→ **Provided information**
BEGIN

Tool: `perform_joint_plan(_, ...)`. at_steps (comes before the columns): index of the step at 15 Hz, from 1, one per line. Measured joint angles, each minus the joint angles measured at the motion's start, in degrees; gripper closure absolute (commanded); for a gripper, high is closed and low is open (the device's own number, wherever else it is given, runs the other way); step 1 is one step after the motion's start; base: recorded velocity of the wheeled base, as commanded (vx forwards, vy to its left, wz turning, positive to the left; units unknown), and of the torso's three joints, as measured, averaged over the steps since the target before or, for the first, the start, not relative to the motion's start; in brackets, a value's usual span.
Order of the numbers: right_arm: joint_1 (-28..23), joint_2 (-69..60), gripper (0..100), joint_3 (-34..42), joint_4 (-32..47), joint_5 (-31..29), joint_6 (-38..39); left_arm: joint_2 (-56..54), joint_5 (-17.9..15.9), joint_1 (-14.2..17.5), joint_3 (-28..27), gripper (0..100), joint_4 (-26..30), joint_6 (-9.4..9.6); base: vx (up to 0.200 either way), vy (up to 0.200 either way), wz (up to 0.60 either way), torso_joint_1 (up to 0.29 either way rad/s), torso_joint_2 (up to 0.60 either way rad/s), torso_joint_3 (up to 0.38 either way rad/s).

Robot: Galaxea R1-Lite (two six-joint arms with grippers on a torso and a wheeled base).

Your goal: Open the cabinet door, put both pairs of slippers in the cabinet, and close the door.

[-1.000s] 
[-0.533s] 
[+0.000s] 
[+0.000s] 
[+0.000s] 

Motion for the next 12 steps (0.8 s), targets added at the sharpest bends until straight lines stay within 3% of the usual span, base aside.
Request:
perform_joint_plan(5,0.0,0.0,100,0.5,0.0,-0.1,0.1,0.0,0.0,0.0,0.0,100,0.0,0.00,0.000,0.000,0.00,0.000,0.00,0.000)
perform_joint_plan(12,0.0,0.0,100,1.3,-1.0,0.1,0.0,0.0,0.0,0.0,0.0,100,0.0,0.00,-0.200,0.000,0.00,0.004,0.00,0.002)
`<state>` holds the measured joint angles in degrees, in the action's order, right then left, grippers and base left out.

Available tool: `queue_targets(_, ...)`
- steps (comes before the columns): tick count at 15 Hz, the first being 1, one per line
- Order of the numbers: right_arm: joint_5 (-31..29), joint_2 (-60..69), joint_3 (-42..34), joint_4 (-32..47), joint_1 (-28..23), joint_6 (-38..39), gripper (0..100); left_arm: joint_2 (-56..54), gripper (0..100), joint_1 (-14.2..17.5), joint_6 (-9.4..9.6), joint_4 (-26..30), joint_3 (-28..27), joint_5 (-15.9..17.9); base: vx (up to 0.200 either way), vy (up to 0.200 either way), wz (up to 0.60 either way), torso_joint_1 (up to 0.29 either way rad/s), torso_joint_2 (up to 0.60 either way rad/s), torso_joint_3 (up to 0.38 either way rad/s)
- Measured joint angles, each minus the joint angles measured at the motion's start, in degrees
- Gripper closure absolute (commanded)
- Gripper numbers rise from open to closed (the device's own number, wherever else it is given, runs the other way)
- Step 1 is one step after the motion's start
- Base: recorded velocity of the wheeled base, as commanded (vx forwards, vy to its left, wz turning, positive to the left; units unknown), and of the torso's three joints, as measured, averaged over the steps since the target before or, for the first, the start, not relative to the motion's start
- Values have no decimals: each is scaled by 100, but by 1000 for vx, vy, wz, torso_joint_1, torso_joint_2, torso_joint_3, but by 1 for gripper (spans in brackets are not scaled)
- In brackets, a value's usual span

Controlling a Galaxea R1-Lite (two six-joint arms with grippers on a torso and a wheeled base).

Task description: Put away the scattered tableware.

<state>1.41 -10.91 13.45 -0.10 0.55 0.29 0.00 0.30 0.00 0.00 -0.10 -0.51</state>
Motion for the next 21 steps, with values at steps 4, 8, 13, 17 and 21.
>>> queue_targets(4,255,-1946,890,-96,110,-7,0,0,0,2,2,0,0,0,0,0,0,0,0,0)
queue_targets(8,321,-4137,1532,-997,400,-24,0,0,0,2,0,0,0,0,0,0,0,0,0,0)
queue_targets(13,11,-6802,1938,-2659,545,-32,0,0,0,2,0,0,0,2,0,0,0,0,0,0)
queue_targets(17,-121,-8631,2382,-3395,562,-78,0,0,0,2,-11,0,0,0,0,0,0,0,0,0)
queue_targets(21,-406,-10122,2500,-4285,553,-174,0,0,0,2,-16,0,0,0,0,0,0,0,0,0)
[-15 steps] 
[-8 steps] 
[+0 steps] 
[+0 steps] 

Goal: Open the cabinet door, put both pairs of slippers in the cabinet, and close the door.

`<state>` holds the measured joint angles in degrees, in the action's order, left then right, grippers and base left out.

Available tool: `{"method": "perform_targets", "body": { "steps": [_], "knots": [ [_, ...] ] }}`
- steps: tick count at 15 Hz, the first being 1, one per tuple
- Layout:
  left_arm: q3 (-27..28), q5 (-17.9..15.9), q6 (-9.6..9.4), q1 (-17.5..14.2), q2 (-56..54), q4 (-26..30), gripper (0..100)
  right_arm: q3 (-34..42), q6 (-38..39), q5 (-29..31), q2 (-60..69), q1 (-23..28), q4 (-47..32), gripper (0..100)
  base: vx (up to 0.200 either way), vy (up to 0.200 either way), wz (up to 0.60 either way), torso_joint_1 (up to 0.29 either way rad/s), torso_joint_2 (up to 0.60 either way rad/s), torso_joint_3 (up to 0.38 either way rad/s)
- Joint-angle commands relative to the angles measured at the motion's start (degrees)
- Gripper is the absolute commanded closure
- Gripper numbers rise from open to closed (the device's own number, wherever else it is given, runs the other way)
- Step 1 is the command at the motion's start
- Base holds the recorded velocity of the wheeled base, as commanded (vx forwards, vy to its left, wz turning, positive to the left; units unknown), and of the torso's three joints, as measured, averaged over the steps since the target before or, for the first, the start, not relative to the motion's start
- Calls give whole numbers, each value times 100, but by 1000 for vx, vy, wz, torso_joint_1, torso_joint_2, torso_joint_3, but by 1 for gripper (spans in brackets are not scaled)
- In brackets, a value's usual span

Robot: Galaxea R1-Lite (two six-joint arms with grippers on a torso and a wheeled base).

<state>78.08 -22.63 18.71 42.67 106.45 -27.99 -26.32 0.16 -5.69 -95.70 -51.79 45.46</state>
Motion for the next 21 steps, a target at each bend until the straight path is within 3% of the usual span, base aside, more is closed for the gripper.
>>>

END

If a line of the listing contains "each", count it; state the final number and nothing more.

5